» Work order: In the copy, keep every line below as it is and leave out the pictures.

┌─ Information shown

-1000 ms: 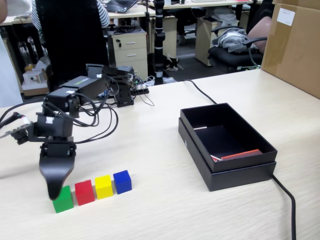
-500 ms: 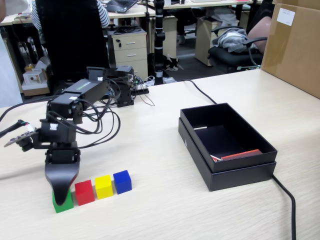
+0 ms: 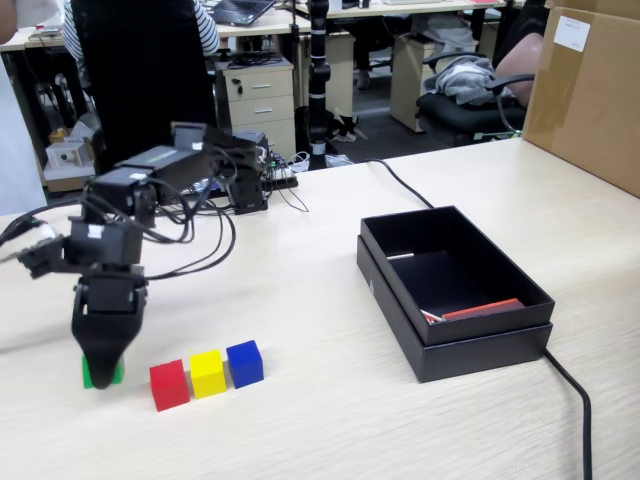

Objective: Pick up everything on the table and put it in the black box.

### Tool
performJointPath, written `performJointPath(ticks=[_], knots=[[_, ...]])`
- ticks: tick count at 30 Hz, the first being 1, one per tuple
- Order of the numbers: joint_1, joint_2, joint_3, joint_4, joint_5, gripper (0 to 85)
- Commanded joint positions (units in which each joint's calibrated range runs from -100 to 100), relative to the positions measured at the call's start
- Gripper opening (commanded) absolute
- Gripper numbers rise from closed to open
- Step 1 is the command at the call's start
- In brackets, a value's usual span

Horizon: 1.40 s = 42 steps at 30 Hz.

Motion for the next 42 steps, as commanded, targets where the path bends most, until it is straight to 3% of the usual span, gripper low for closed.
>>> performJointPath(ticks=[1,9,14,17,18,22,24,28,31,34,39,42], knots=[[-0.2,-24.1,-4.0,0.9,1.8,0.9],[7.2,-55.1,-23.7,-10.2,8.3,0.9],[18.6,-65.8,-29.4,-10.7,13.5,0.9],[27.9,-61.5,-27.8,-10.7,17.0,1.1],[32.8,-50.7,-22.8,-10.7,19.6,1.1],[36.6,-22.2,-4.8,-10.7,21.6,1.2],[36.8,-15.1,-0.9,-10.7,21.6,5.9],[36.8,-8.1,1.7,-10.7,21.8,6.8],[36.6,-4.0,1.4,-13.1,22.2,28.7],[36.2,-9.6,-0.2,-14.0,22.3,43.2],[33.3,-35.6,-6.6,-14.0,21.7,43.1],[27.2,-49.6,-9.8,-14.9,18.6,43.1]])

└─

» Answer to this exercise:
-1000 ms: 
-500 ms: 
+0 ms: 

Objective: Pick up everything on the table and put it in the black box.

### Tool
performJointPath, written `performJointPath(ticks=[_], knots=[[_, ...]])`
- ticks: tick count at 30 Hz, the first being 1, one per tuple
- Order of the numbers: joint_1, joint_2, joint_3, joint_4, joint_5, gripper (0 to 85)
- Commanded joint positions (units in which each joint's calibrated range runs from -100 to 100), relative to the positions measured at the call's start
- Gripper opening (commanded) absolute
- Gripper numbers rise from closed to open
- Step 1 is the command at the call's start
- In brackets, a value's usual span

Horizon: 1.40 s = 42 steps at 30 Hz.

Motion for the next 42 steps, as commanded, targets where the path bends most, until it is straight to 3% of the usual span, gripper low for closed.
>>> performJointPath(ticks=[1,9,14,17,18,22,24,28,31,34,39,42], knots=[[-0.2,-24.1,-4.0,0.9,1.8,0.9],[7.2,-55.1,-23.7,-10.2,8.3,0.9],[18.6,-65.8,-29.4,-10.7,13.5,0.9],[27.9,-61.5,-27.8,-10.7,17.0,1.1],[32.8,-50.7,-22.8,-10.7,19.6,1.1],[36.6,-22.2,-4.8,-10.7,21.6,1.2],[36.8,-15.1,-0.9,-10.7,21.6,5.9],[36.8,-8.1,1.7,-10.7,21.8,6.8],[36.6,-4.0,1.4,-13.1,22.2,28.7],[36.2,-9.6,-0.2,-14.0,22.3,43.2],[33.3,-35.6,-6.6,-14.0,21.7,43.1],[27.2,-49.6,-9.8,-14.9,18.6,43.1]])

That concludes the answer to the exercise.